Extensions to Mendelian randomization

The Mendelian randomization approach is concerned with the causal pathway between a gene, an intermediate phenotype and a disease. The aim of the approach is to estimate the causal association between the phenotype and the disease when confounding or reverse causation may affect the direct estimate of this association. The approach represents the use of genes as instrumental variables in epidemiological research and is justified through Mendel's second law. Instrumental variable analysis was developed in econometrics as an alternative to regression analyses affected by confounding and reverse causation. Methods such as two-stage least squares are appropriate for instrumental variable analyses where the phenotype and disease are continuous.
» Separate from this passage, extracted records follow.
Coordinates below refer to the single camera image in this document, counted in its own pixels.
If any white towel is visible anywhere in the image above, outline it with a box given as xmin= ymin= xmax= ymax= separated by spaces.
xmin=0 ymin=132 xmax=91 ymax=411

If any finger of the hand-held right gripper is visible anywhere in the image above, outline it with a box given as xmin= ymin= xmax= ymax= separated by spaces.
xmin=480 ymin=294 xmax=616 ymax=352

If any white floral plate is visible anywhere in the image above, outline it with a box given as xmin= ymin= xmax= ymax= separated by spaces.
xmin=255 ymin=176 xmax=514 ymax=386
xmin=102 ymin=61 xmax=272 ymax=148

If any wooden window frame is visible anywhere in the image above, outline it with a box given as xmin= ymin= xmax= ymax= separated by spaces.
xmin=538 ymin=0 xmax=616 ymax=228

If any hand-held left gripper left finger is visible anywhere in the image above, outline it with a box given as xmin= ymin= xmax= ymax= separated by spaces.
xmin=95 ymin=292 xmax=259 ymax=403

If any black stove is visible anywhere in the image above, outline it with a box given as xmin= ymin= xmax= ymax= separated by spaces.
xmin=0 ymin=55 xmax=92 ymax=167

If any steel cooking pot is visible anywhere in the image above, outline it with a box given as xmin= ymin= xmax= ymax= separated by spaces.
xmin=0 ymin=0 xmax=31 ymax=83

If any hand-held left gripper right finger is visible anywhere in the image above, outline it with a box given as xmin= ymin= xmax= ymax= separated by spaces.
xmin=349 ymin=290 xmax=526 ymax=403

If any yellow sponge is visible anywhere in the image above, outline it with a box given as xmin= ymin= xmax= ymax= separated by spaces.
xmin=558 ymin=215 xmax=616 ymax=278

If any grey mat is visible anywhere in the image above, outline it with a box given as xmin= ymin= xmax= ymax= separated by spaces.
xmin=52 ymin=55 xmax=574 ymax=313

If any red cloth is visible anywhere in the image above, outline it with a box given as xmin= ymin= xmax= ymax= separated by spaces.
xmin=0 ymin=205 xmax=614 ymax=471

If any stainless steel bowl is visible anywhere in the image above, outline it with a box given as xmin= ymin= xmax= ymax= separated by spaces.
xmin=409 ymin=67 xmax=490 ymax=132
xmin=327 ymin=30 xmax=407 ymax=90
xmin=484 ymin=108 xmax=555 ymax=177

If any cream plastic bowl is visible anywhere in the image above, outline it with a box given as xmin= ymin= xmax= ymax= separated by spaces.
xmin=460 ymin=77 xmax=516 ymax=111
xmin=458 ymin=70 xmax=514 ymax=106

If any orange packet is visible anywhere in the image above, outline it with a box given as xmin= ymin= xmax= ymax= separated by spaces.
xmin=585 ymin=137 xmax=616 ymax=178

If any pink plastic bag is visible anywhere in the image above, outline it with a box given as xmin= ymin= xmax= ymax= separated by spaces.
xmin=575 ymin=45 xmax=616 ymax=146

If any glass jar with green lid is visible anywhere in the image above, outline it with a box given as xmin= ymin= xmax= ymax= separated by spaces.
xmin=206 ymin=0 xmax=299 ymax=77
However, case-control and cohort studies typically report binary outcomes and instrumental variable methods for these studies are less well developed. For a binary outcome study three estimators of the phenotype-disease log odds ratio are compared. An adjusted instrumental variable estimator is shown to have the least bias compared with the other two estimators. However, significance tests of the adjusted estimator are shown to have an inflated type I error rate, so the standard estimator, which had the correct type I error rate, could be used for testing. A single study may not have adequate statistical power to detect a causal association in a Mendelian randomization analysis. Meta-analysis models that extend existing approaches are investigated. The ratio of coefficients approach is applied within the meta-analysis models and a Taylor series approximation is used to investigate its finite sample bias. The increasing awareness of the Mendelian randomization approach has made researchers aware of the need for instrumental variable methods appropriate for epidemiological study designs. The work in this thesis viewed in the context of the research into instrumental variable analysis in other areas of biostatistics such as non-compliance in clinical trials and other subject areas such as econometrics and causal inference contributes to the development of methods for Mendelian randomization analyses.